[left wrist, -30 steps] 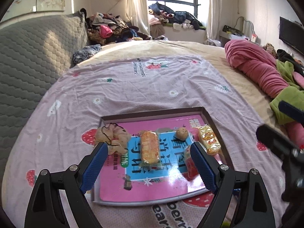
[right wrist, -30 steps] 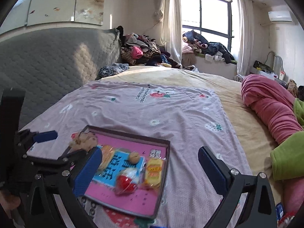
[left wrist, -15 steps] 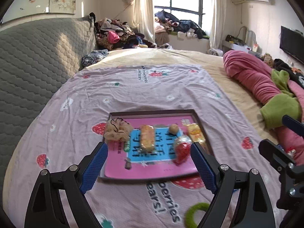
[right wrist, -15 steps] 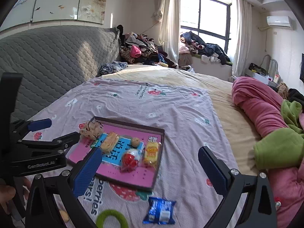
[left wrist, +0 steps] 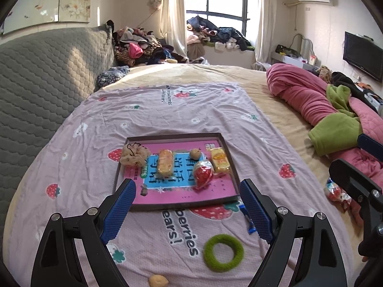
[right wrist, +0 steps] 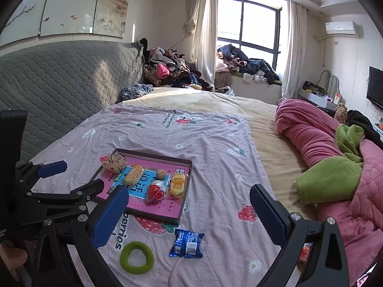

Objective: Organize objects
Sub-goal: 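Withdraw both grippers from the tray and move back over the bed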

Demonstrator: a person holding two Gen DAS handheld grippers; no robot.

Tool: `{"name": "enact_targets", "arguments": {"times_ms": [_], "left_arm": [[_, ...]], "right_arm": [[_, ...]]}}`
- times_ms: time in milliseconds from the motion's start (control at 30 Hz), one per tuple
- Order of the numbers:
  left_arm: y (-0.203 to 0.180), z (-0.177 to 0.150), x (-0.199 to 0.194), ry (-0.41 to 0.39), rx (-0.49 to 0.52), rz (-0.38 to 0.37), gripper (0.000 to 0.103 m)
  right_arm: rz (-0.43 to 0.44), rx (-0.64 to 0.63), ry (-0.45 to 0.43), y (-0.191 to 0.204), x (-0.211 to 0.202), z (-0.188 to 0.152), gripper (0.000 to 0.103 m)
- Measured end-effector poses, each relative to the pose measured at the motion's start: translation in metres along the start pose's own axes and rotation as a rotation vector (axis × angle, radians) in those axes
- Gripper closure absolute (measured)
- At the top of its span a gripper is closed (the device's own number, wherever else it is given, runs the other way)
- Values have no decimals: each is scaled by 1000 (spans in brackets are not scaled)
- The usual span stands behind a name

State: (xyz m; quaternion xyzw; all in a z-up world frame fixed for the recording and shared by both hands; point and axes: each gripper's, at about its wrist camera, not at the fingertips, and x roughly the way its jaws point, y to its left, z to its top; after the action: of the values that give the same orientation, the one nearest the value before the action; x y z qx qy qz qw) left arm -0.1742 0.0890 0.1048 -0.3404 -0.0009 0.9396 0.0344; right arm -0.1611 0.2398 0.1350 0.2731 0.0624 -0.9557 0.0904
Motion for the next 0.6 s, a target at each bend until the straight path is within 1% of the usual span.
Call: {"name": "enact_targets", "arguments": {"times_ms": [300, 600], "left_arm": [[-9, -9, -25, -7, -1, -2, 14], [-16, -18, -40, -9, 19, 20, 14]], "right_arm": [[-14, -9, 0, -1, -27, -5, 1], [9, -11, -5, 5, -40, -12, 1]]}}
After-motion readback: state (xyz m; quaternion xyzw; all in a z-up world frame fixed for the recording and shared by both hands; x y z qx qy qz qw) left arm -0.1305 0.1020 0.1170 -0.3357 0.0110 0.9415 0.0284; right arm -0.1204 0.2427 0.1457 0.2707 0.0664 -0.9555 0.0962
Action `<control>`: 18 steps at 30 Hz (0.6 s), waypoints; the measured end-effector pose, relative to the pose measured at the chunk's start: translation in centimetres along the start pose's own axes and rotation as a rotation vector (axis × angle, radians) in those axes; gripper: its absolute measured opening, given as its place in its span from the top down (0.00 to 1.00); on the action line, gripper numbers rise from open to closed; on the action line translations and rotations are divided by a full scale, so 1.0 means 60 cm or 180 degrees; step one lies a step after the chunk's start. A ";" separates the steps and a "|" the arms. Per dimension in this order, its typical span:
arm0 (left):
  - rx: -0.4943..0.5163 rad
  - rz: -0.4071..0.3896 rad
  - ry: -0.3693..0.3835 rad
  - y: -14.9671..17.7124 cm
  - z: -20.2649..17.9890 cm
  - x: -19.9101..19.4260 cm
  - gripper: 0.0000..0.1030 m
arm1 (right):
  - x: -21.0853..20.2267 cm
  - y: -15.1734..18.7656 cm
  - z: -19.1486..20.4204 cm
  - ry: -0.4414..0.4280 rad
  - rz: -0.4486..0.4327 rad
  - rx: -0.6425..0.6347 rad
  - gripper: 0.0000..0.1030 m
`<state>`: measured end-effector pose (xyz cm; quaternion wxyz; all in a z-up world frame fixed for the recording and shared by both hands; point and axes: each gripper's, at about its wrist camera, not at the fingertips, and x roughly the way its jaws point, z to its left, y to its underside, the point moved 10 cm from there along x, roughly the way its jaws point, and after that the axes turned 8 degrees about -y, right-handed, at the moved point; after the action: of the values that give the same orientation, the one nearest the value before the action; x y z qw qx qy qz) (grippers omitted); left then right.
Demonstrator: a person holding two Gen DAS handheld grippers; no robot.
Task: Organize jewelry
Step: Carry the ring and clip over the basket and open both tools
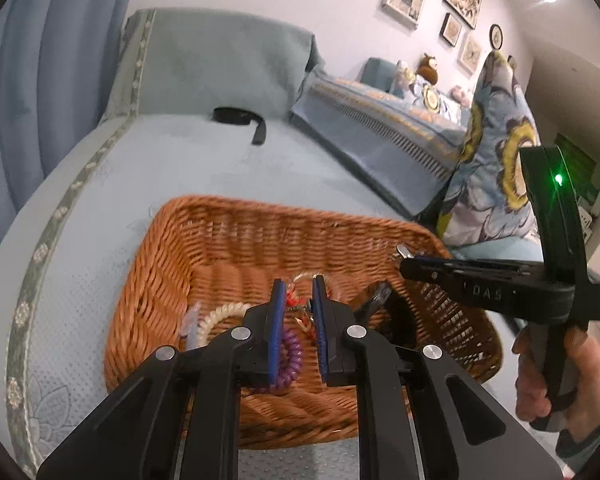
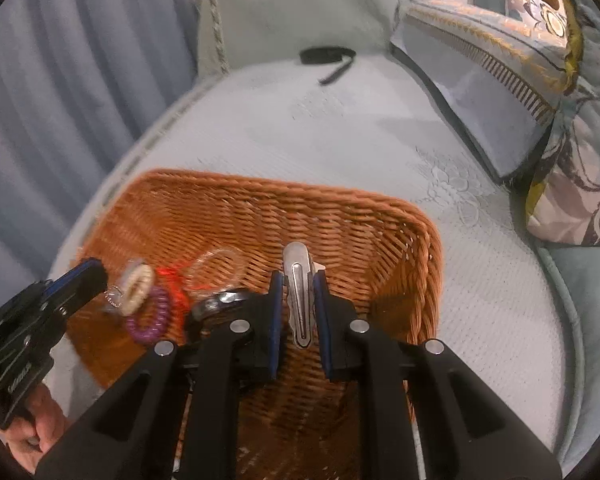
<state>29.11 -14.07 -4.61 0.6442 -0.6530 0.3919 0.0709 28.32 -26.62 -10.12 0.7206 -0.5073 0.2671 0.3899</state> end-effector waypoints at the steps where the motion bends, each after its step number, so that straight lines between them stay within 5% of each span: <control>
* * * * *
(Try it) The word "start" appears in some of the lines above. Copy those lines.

(Reply)
- times_ms: time in milliseconds from the motion's start (control at 30 Hz), one per tuple
- Measured end-effector poses, each relative to the pose measured at the motion's start: translation in metres along the start pose's own axes and rotation as a rotation vector (axis × angle, radians) in those axes
Action `<control>`: 18 steps at 30 Hz (0.6 s), waypoints; the measured end-effector pose, relative to the pose measured at the chunk's start: translation in centimetres along the start pose's own axes and rotation as a rotation vector (axis × angle, radians) in those axes; gripper: its absolute measured opening, given as its place in its span from the top down (0.00 to 1.00); on the action line, gripper numbers rise from open to closed; on the action line translations and rotations are divided by a full scale, so 1.0 means 60 cm or 180 degrees; step one lies a step after the chunk's start. A ";" separates the steps and a "|" the arms. Per dimension in this order, its typical span:

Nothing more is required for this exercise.